Texas Nameplate makes metal nameplates for products ranging from oil-drilling equipment to computers. It has been filling that niche successfully since 1946.
The Baldrige trophy--named in honor of Malcolm Baldrige, who was secretary of commerce when he was killed in a rodeo accident in 1987--is awarded to a handful of applicants each year by the National Institute of Standards and Technology, a federal agency within the Commerce Department. Applicants undergo a rigorous examination process that encompasses most aspects of the company's life, from strategic planning to human resources to business results.
What can Texas Nameplate's peers--the thousands of small businesses with only a few dozen employees--learn from its success? Among the lessons Crownover cites:
You get what you pay for. For the past three years, all of the company's jobs have paid better than minimum wage, Crownover says. Instead of paying two people minimum wage, he notes, the company pays one person considerably more than the minimum--and gets the same amount of work as it would from the two lower-paid people.
Layoffs are highly destructive. "Morale suffers; customer satisfaction suffers," Crownover says. "We had a layoff in the early '80s, and it was probably the worst thing we've ever done." If a company has a layoff, he says, "it's an indicator that it does not have good strategic plans in place."

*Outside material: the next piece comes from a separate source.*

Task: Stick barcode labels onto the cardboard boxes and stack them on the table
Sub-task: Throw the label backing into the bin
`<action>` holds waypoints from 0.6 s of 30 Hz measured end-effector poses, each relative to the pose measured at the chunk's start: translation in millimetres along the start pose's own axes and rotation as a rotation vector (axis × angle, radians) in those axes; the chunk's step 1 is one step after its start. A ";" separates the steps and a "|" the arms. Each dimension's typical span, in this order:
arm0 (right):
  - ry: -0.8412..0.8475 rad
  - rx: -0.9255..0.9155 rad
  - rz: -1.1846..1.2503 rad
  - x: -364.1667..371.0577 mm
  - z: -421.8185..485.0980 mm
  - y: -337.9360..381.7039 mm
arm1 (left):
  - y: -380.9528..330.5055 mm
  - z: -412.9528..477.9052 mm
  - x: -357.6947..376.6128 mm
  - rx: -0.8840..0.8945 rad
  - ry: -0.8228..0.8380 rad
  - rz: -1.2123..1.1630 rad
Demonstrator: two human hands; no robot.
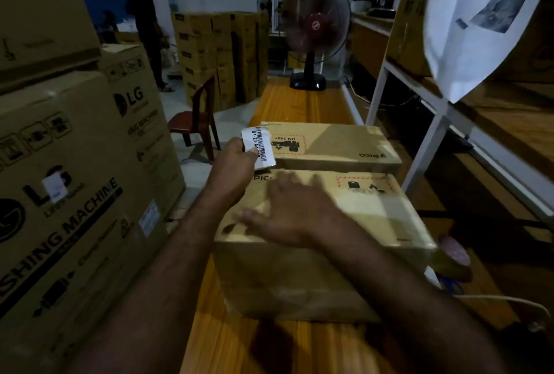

Stay ahead of regulation. Crownover says that as environmental regulation tightened in the '70s and '80s, Texas Nameplate didn't take it seriously enough at first, but it learned better. "We felt that the best thing to do would be not just to meet the requirements, but to exceed them," he says. The company, which etches most of its nameplates with chemicals, generates 10,000 gallons of waste water a day but is on the verge of cutting to zero the amount of its waste dispersed into the environment. "We're going to he recycling our acids," Crownover says, "which will give us a competitive advantage."